[Records from a data source]
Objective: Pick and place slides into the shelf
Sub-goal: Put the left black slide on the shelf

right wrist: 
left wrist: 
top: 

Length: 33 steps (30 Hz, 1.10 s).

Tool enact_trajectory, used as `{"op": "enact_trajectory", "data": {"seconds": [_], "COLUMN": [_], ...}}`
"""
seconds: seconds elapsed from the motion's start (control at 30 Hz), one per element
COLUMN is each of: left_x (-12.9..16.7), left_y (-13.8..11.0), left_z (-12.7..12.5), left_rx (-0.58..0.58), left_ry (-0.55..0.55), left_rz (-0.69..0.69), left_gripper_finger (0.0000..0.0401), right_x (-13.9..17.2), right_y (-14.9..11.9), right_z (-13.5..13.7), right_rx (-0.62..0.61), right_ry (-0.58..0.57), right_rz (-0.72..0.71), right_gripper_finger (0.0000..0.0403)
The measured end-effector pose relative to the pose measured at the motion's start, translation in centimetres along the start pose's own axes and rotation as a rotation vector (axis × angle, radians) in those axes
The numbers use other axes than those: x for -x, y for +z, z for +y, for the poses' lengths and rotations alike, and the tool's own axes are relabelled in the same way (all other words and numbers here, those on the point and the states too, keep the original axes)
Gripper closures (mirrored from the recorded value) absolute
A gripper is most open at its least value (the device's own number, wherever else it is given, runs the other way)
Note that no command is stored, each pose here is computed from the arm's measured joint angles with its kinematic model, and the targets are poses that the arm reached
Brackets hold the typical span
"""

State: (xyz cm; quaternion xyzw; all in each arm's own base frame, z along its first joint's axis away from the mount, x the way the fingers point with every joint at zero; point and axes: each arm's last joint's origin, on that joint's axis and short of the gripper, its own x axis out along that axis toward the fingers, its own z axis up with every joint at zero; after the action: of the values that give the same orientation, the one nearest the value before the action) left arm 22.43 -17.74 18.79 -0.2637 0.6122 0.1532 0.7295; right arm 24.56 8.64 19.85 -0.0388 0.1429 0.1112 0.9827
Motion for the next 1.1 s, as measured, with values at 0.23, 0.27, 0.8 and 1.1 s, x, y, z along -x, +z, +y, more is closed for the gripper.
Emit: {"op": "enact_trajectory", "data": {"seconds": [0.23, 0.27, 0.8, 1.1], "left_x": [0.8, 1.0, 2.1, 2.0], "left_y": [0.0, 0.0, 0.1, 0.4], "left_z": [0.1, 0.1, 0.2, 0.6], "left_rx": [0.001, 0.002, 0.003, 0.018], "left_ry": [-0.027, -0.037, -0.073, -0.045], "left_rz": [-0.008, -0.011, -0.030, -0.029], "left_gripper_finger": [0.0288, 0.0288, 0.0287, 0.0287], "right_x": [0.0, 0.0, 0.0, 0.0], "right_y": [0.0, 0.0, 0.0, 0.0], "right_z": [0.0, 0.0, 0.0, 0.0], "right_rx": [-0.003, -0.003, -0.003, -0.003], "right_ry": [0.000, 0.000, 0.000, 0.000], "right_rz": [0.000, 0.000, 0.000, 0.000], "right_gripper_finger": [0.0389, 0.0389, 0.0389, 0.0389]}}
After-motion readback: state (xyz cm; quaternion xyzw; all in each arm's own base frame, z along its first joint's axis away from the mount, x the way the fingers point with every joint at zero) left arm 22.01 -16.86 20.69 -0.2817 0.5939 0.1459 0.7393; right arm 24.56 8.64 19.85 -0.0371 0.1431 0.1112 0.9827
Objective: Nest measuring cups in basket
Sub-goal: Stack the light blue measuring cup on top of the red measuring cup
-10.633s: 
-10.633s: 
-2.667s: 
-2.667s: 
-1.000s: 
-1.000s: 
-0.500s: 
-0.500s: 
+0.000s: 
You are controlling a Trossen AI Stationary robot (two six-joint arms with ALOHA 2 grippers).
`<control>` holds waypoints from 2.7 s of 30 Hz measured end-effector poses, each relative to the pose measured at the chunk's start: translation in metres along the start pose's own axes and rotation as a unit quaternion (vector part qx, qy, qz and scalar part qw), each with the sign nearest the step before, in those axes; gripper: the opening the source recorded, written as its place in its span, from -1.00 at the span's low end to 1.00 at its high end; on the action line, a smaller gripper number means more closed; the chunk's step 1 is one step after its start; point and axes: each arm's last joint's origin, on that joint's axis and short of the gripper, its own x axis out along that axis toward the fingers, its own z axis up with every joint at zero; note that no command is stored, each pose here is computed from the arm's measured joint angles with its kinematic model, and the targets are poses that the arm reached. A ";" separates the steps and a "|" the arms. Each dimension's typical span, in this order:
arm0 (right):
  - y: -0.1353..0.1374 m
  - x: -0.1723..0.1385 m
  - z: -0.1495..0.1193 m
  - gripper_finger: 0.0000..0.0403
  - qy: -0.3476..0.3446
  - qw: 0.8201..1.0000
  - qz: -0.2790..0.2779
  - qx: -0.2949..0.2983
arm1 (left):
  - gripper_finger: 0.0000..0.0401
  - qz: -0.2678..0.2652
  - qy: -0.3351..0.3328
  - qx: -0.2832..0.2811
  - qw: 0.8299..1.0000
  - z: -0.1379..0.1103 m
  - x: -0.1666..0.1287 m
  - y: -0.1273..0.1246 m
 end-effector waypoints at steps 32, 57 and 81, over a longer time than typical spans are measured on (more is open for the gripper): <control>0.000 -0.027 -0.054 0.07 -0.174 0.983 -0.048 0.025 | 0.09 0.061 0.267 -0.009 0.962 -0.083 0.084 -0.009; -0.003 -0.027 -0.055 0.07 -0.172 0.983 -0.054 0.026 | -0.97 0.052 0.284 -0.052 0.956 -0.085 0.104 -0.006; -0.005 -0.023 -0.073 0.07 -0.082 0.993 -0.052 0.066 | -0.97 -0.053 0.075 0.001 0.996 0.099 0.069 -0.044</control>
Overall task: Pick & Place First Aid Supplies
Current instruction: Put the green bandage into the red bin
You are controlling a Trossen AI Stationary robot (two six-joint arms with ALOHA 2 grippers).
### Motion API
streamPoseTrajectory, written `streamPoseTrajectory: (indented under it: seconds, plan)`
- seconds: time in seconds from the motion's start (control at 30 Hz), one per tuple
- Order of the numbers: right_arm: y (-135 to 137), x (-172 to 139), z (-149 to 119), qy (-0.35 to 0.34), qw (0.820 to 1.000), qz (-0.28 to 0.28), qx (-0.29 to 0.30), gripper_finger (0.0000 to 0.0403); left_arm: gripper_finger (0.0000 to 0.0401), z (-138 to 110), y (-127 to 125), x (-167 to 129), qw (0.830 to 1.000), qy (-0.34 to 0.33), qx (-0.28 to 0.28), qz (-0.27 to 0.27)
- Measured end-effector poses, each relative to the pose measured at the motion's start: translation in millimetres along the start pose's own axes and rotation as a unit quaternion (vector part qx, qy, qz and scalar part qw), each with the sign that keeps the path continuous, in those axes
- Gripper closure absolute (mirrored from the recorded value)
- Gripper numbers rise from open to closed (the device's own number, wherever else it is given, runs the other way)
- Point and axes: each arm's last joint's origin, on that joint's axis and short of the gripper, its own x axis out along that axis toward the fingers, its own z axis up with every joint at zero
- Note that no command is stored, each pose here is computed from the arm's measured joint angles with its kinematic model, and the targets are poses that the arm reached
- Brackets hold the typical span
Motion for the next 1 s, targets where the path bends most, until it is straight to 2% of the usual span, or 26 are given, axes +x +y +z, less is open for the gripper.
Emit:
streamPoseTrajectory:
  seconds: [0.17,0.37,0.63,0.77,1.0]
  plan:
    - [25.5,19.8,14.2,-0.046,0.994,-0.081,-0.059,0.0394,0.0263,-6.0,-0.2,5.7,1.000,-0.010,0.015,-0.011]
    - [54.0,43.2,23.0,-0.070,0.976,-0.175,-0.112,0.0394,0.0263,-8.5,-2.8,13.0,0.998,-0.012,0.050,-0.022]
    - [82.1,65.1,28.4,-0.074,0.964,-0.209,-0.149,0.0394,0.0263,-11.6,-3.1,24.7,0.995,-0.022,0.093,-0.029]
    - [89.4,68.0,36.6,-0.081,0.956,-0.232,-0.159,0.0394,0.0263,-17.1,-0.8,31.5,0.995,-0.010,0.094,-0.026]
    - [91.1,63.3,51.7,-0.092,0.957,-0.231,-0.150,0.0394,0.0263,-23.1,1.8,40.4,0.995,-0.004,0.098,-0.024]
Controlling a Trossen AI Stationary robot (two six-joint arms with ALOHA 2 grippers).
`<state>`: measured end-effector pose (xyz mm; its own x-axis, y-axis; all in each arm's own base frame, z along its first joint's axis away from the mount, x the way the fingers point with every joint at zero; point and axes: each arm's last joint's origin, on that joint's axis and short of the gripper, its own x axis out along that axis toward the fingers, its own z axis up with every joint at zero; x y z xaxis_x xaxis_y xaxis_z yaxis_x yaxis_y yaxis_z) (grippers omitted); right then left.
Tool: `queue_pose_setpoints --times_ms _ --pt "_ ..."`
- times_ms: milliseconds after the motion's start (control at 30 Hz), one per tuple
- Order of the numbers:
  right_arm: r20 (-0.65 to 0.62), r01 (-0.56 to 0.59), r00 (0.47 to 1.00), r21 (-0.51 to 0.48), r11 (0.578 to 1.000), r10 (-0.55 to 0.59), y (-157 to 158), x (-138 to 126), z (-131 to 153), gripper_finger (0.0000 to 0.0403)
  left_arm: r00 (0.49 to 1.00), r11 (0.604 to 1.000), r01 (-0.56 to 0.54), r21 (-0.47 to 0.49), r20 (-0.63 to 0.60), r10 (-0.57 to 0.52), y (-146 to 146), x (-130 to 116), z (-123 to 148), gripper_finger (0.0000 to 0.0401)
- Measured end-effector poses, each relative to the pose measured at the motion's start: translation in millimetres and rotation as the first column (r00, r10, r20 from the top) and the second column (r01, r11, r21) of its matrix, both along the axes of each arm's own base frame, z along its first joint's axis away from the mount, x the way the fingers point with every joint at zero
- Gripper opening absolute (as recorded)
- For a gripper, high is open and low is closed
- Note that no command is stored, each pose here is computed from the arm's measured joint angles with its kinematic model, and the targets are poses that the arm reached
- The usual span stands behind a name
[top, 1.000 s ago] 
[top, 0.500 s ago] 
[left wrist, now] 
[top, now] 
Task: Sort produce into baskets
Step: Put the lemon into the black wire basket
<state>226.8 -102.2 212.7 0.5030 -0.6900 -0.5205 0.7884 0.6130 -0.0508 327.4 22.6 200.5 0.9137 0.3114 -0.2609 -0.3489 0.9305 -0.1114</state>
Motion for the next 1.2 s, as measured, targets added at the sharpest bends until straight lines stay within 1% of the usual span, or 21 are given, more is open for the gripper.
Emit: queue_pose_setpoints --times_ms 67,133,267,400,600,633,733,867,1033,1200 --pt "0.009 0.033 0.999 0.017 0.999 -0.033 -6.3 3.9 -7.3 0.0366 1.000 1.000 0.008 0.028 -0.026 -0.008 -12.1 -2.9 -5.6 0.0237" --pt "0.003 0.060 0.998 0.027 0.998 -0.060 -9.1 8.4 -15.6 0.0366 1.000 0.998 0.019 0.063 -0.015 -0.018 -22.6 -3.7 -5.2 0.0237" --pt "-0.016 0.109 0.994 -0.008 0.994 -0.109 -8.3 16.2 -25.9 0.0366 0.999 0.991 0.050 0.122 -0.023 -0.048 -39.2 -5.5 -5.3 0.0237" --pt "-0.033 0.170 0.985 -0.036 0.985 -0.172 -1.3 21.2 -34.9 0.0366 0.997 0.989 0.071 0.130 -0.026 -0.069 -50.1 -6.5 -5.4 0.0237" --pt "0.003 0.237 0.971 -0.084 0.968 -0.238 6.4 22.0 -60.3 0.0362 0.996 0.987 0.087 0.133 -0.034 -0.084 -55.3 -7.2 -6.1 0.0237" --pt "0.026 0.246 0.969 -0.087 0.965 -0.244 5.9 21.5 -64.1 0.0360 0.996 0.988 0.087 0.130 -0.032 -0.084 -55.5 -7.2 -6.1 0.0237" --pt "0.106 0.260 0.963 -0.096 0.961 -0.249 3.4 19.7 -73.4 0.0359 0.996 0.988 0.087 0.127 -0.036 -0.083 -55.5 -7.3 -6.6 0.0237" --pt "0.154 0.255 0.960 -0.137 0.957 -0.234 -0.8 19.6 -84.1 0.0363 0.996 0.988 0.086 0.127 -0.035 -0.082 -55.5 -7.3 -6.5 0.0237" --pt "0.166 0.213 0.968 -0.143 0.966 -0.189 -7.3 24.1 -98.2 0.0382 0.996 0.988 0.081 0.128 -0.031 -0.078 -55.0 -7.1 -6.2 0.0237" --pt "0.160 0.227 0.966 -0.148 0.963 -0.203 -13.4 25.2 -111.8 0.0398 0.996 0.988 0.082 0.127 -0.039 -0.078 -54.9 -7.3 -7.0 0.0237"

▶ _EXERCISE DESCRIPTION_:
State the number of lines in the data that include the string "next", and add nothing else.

▶ _ANSWER AREA_:
3